EXERCISE =>
Only the lines from the beginning of the data below through the line that contains "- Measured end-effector" should be repeated, exactly as written.

(Collected data)
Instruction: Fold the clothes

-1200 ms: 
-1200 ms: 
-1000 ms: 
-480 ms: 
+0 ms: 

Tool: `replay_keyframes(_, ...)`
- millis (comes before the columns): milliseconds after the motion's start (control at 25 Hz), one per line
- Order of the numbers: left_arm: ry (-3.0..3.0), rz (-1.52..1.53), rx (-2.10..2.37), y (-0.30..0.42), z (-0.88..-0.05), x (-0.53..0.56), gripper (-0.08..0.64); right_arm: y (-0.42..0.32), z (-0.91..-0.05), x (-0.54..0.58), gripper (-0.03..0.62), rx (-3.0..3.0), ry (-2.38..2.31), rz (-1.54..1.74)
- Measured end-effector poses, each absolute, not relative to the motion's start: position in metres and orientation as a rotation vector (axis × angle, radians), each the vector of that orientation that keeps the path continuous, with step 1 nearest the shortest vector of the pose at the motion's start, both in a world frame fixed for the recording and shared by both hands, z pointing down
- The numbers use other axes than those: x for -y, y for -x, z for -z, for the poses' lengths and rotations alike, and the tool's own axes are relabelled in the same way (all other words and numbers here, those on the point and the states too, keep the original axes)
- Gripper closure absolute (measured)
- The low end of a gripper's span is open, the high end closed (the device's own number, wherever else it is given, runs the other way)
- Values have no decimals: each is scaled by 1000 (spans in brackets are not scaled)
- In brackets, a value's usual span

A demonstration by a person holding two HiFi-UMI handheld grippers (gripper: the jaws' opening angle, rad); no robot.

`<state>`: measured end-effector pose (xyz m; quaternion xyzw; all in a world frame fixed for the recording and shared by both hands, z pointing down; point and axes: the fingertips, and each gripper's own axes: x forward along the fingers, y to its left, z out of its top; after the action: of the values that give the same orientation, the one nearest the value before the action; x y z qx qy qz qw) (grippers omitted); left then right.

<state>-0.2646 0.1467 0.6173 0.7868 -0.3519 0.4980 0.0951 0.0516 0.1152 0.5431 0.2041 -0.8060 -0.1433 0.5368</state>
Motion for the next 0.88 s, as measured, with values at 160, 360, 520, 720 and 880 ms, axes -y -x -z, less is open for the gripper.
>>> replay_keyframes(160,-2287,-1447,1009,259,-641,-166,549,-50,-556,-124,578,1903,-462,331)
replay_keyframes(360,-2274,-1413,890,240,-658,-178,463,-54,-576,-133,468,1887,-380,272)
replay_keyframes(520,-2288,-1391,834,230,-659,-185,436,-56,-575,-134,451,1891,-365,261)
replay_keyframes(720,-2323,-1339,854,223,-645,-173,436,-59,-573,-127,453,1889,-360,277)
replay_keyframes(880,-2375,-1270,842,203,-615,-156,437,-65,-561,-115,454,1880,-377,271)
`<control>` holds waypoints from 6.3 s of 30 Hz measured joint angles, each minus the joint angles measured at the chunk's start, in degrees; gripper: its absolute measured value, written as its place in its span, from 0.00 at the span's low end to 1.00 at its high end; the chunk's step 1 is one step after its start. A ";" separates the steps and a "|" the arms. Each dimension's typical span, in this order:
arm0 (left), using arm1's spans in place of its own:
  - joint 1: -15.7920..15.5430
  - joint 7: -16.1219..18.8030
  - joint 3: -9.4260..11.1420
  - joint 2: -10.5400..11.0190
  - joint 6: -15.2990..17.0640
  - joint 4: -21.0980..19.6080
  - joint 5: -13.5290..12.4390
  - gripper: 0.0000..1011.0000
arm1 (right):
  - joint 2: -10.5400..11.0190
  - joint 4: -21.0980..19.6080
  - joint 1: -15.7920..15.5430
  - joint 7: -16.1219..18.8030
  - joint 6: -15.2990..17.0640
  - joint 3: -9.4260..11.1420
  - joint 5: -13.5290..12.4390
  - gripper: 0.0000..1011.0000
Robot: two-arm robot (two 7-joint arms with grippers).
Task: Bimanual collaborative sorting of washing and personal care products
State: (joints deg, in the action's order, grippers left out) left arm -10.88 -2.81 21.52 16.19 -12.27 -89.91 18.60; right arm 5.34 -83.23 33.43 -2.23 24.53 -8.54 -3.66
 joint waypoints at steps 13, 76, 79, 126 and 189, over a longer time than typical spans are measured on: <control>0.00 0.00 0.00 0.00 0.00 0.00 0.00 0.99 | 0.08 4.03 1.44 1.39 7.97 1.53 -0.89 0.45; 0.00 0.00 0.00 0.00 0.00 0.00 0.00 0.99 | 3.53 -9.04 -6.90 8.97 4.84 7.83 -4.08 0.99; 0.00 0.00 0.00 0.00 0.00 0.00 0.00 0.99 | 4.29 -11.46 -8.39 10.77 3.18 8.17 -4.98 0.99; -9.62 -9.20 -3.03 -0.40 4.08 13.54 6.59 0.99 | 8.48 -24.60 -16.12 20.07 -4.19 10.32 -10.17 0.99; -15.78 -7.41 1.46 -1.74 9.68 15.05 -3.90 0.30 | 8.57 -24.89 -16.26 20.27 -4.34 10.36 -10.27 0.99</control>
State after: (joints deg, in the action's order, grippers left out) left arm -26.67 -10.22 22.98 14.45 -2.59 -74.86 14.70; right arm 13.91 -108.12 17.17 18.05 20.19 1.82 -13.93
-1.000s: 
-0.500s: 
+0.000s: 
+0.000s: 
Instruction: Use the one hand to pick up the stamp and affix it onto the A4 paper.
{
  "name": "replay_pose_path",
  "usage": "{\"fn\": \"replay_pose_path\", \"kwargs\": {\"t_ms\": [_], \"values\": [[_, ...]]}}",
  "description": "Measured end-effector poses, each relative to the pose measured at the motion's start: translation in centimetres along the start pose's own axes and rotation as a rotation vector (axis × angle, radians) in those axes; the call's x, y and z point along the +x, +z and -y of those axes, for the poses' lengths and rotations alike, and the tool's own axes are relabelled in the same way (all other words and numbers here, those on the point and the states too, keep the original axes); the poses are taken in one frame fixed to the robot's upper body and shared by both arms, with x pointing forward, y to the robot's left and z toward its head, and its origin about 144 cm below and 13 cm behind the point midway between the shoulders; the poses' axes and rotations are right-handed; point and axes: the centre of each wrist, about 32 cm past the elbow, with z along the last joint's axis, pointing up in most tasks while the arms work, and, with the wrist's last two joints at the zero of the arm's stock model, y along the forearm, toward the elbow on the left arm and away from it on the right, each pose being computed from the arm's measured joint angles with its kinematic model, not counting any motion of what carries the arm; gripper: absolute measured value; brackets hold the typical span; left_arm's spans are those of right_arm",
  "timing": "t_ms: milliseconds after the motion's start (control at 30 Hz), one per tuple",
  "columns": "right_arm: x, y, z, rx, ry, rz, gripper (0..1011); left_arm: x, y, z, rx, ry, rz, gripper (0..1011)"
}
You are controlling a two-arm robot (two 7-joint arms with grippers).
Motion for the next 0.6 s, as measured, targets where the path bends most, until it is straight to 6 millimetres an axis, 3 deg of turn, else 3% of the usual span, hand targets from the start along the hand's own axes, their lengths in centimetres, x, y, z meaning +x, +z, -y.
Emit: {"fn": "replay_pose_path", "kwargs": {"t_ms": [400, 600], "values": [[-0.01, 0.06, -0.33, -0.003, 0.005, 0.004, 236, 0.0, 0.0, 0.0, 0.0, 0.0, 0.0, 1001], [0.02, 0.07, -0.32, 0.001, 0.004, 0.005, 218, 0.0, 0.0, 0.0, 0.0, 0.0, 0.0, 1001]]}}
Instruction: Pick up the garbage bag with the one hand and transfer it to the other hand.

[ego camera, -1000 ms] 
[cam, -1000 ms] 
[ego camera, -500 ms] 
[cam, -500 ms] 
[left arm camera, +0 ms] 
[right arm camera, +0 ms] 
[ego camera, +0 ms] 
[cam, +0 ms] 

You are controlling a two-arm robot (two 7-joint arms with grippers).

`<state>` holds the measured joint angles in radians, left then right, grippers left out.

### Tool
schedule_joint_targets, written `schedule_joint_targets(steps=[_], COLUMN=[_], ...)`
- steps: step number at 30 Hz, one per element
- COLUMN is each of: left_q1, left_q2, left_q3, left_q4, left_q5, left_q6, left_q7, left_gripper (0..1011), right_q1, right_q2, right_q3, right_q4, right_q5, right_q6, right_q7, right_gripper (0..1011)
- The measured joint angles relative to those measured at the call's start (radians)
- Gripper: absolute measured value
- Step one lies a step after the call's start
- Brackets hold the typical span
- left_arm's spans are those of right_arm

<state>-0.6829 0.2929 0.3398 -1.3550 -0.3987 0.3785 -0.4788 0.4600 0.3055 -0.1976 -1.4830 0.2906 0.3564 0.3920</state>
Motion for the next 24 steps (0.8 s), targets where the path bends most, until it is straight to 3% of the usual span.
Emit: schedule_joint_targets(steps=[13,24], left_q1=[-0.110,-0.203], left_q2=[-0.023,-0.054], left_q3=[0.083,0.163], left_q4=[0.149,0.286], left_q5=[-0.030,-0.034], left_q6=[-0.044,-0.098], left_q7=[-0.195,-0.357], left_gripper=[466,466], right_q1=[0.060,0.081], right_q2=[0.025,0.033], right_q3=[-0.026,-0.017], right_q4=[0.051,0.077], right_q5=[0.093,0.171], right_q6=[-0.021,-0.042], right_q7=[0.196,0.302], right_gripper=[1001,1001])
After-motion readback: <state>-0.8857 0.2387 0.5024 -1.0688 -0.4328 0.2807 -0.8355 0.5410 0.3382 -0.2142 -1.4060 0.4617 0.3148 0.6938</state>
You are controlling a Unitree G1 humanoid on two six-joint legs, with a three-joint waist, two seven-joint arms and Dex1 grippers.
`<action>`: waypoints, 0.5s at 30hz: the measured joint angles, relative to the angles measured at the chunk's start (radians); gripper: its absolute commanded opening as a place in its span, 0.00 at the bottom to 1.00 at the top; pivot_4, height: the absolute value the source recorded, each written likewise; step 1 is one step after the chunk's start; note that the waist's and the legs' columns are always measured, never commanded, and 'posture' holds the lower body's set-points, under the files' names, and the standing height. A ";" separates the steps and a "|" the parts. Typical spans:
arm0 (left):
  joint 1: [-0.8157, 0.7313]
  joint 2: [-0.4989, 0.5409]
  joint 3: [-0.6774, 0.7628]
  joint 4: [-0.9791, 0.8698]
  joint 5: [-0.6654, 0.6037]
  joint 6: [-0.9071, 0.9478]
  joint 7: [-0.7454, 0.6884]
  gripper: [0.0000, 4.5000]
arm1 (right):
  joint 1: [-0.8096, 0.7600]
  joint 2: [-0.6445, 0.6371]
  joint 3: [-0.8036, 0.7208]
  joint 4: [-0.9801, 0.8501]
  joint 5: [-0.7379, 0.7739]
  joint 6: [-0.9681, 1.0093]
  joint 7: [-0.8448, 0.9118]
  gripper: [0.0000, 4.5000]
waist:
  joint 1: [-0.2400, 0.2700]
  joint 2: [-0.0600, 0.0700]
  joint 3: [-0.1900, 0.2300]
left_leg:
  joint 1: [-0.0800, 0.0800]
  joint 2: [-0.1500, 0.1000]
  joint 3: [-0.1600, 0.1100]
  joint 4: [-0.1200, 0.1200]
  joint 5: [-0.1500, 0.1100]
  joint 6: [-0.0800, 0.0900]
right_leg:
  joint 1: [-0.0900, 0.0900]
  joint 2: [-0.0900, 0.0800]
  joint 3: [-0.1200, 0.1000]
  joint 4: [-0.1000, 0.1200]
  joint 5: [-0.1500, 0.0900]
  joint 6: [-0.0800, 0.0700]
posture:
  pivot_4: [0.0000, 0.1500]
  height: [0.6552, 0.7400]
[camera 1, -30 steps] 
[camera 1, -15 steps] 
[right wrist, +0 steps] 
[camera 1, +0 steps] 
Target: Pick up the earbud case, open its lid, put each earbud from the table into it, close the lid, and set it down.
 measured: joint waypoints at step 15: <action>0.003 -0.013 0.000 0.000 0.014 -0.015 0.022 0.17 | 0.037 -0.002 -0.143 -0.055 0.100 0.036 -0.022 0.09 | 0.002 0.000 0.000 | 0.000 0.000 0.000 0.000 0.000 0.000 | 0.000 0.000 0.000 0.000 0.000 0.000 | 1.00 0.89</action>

ANSWER TO THIS PROBLEM =>
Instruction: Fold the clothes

-1200 ms: 
-1200 ms: 
-1000 ms: 
-480 ms: 
+0 ms: 

Tool: `replay_keyframes(_, ...)`
- millis (comes before the columns): milliseconds after the motion's start (control at 25 Hz), one per line
- Order of the numbers: left_arm: ry (-3.0..3.0), rz (-1.52..1.53), rx (-2.10..2.37), y (-0.30..0.42), z (-0.88..-0.05), x (-0.53..0.56), gripper (-0.08..0.64); right_arm: y (-0.42..0.32), z (-0.91..-0.05), x (-0.54..0.58), gripper (-0.03..0.62), rx (-3.0..3.0), ry (-2.38..2.31), rz (-1.54..1.74)
- Measured end-effector poses, each absolute, not relative to the motion's start: position in metres and orientation as a rotation vector (axis × angle, radians), each the vector of that orientation that keeps the path continuous, with step 1 nearest the shortest vector of the pose at the motion's start, both in a world frame fixed for the recording and shared by both hands, z pointing down

No more output is expected for this exercise.